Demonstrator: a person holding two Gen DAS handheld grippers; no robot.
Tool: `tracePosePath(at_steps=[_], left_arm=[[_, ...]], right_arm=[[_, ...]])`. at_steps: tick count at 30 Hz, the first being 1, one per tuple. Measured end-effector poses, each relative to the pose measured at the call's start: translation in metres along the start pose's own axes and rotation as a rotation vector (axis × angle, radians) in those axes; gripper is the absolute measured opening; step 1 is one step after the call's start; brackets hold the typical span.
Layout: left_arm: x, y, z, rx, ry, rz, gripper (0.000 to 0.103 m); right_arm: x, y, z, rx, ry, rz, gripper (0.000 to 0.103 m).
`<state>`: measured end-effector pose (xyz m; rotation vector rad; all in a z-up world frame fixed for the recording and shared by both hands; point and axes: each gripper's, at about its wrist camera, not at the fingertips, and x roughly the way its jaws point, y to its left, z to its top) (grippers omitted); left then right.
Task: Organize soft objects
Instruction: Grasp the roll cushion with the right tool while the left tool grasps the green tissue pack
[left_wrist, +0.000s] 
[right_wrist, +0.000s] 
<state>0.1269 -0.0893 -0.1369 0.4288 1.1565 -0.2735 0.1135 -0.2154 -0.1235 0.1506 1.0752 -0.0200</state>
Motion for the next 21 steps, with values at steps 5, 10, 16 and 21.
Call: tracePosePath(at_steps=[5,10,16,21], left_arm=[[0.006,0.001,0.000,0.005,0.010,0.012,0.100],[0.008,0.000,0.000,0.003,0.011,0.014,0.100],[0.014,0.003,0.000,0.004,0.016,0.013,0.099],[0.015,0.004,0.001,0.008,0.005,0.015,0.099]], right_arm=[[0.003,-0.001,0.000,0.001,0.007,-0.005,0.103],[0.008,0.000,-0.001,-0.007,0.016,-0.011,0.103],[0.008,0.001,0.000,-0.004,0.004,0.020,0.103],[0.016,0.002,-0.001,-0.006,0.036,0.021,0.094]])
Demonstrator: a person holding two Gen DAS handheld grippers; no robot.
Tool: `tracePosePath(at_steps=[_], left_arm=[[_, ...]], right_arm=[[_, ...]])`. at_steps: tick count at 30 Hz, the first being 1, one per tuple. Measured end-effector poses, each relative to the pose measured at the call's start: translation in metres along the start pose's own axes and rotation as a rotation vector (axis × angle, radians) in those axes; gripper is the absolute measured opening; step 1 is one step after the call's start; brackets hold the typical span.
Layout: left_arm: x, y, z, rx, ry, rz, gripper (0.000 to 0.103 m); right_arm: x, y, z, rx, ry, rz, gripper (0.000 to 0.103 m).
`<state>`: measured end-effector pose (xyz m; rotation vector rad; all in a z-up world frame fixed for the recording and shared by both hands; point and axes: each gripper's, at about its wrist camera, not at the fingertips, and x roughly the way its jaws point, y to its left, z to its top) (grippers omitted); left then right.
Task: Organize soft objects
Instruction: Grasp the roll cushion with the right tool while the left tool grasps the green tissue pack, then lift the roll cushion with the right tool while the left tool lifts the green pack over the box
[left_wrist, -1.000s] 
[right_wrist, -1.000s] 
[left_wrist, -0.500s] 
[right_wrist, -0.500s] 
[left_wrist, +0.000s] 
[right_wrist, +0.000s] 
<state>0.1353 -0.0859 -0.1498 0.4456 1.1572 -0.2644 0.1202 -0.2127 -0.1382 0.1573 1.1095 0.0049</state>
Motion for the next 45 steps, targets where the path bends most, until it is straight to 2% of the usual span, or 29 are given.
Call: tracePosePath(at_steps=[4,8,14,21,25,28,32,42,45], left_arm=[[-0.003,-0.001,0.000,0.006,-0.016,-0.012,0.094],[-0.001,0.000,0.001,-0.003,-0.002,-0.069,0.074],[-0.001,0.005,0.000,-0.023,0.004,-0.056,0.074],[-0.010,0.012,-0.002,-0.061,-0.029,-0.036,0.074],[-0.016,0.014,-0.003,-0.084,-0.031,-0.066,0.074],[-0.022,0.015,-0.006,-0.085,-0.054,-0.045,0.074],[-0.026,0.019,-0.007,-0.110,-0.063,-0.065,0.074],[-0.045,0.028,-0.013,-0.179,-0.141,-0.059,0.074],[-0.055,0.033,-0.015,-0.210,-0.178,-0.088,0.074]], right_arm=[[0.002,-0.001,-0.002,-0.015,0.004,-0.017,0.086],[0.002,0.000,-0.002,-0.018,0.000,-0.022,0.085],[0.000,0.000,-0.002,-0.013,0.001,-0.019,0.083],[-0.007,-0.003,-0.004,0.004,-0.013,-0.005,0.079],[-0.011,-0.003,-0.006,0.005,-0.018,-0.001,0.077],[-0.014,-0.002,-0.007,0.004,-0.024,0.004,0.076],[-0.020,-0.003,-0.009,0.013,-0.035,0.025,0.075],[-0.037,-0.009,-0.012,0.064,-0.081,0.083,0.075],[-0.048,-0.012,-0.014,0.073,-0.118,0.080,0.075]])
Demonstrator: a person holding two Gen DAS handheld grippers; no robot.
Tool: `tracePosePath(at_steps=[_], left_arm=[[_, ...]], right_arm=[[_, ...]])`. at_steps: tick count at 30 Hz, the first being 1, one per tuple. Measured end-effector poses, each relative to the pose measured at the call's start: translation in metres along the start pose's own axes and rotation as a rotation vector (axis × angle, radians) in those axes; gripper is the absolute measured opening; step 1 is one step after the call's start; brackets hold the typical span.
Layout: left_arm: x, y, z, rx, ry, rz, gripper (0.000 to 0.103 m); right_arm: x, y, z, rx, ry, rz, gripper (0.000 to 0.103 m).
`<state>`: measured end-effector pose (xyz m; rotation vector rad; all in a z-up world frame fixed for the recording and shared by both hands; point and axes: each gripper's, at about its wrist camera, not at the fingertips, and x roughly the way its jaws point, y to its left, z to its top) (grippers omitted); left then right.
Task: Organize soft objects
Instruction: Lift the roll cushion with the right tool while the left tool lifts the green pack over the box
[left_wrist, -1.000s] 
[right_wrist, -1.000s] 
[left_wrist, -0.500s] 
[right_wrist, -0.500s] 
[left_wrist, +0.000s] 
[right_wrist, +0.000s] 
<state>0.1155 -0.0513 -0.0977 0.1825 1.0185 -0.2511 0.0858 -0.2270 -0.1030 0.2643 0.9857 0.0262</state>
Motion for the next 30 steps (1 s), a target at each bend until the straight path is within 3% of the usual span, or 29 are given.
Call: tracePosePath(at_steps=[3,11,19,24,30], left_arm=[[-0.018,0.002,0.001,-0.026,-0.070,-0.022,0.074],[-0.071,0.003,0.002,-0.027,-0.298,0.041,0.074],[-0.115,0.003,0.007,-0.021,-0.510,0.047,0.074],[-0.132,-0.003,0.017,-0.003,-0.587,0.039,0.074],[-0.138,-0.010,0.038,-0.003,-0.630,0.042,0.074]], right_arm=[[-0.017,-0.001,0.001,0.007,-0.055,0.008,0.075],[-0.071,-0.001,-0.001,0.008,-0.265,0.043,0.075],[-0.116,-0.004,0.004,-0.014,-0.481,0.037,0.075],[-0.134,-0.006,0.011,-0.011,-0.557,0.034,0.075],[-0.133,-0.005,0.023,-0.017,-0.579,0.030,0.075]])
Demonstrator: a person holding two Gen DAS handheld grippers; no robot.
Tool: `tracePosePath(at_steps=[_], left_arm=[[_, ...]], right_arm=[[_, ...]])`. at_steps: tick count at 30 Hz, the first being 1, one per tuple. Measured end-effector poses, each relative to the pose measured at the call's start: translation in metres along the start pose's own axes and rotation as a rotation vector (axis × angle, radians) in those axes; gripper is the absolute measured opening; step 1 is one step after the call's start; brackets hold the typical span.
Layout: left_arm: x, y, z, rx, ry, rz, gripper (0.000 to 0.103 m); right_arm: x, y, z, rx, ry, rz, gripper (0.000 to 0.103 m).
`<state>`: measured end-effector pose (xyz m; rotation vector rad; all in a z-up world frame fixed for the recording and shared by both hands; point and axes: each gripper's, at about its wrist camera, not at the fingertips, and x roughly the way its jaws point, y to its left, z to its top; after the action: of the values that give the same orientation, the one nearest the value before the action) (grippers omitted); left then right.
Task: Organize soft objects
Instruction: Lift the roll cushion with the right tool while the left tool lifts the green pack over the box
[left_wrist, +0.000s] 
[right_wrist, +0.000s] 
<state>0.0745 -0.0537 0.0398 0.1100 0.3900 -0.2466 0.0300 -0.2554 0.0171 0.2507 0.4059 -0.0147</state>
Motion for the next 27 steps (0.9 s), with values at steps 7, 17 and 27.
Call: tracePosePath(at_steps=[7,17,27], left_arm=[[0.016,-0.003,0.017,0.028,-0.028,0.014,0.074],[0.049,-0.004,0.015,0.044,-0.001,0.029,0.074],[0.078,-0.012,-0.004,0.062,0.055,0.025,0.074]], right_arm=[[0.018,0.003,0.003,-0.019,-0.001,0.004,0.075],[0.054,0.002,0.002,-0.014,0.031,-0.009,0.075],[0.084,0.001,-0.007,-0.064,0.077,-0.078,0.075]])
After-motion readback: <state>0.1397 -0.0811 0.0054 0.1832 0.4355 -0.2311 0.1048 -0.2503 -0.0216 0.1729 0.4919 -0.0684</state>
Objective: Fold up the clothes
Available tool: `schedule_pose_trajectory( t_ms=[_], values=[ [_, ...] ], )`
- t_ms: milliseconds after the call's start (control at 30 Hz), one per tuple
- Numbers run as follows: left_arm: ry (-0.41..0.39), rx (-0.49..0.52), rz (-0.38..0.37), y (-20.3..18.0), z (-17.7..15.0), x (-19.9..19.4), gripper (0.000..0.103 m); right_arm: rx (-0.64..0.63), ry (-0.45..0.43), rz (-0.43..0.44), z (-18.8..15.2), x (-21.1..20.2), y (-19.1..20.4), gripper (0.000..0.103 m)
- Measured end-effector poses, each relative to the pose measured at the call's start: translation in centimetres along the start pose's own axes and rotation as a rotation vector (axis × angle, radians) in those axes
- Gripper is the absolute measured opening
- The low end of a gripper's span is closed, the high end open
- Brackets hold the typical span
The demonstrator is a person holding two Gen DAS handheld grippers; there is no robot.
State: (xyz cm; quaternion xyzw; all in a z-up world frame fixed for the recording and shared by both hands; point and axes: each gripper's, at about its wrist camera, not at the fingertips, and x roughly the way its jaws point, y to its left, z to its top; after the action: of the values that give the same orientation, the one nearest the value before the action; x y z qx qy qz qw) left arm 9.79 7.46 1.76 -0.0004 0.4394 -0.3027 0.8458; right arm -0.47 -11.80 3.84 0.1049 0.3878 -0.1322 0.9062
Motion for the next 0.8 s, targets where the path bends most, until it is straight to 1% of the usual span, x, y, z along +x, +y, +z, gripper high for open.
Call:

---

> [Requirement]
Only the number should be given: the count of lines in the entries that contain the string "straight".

> [Answer space]
3